Como referencia orientativa, en la valoración del daño corporal puede utilizarse un baremo de daños, aunque no conviene presentarlo como una aplicación mecánica e idéntica para cualquier supuesto sanitario. Su utilidad real dependerá del tipo de perjuicio y del enfoque jurídico del caso.
Por eso, antes de hablar de cifras, suele ser más prudente delimitar bien qué conceptos son reclamables y qué soporte probatorio existe para cada uno.
Errores frecuentes al reclamar por mala praxis
- Asumir que un mal resultado clínico equivale por sí solo a negligencia indemnizable.
- Iniciar una reclamación sin revisar la historia clínica completa.
- Prescindir de una prueba pericial cuando el asunto exige valoración médica técnica.
- Confundir los criterios de sanidad pública y privada, como si la misma vía sirviera siempre para todo.
- Centrarse solo en el error y no en la prueba del daño y del nexo causal.
- Esperar demasiado para consultar el caso, cuando los plazos y el cauce pueden depender de múltiples factores.
Preguntas frecuentes sobre reclamar daños por negligencia médica
¿Una complicación médica siempre significa negligencia?
No. Muchas complicaciones forman parte de los riesgos propios de un tratamiento o intervención. Para hablar de responsabilidad médica suele hacer falta algo más: una actuación contraria a la lex artis y un daño vinculado causalmente a ella.
¿Cuánto puede tardar una reclamación?
Dependerá del tipo de asistencia, de si se sigue una vía administrativa o civil, de la complejidad pericial y de la respuesta del centro, profesional o Administración implicados. Conviene analizar cada supuesto antes de fijar expectativas.
¿Hace falta informe pericial?
Con mucha frecuencia, sí resulta muy recomendable, y en numerosos casos puede ser decisivo.
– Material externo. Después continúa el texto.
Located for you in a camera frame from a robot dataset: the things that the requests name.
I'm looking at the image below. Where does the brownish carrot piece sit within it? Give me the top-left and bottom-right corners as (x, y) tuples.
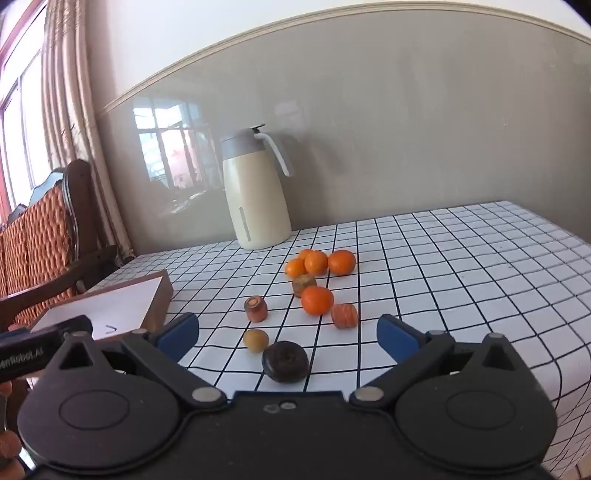
(292, 274), (317, 298)

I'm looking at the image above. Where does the orange woven seat cushion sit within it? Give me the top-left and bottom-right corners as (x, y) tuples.
(0, 182), (77, 319)

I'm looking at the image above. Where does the white black checkered tablecloth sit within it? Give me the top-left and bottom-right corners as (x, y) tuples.
(88, 200), (591, 478)

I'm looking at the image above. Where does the red framed window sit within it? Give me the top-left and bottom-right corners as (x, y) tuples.
(0, 0), (52, 224)

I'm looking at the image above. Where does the person's left hand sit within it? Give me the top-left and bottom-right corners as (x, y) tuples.
(0, 382), (27, 480)

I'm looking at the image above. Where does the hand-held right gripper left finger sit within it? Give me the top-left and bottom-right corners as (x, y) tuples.
(44, 313), (228, 412)

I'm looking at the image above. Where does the carrot piece with dark core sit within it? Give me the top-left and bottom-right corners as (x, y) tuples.
(244, 296), (269, 322)

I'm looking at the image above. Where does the cream thermos jug grey lid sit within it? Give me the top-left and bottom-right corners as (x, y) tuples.
(219, 123), (295, 250)

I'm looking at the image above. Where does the small yellow round fruit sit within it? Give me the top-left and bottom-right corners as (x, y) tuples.
(243, 329), (270, 354)

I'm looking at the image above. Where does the dark purple round fruit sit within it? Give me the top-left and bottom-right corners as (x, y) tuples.
(262, 340), (310, 384)

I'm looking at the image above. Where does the beige patterned curtain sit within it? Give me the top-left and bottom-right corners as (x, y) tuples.
(41, 0), (136, 260)

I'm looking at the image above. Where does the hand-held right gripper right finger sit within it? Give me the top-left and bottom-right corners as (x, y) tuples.
(350, 315), (534, 409)

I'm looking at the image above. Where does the wooden tray with white inside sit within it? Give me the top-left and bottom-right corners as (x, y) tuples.
(32, 270), (174, 344)

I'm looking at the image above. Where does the dark wooden bench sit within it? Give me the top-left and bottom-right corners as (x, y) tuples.
(0, 159), (119, 334)

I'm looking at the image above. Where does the large orange mandarin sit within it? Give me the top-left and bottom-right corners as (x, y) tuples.
(301, 285), (334, 316)

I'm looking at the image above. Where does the striped orange carrot piece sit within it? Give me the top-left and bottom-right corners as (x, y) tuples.
(331, 303), (359, 329)
La pericial ayuda a fundamentar si existió mala praxis, qué secuelas hay y cómo se enlaza el daño con la asistencia recibida.
¿Se puede reclamar por sanidad pública y privada en los mismos términos?
No necesariamente. En sanidad pública puede entrar en juego la responsabilidad patrimonial sanitaria, mientras que en privada habrá que valorar la responsabilidad civil contractual o extracontractual. La vía concreta dependerá del caso.
Si sospechas una posible negligencia médica en España, lo más prudente suele ser revisar primero la documentación clínica completa, valorar una pericial y confirmar si realmente existe base para reclamar daños. Un análisis previo serio puede evitar pasos inútiles y ayudar a elegir la vía más adecuada.
Como siguiente paso razonable, puede ser útil reunir informes, altas, pruebas y consentimientos, y consultar el caso antes de formular una reclamación sanitaria.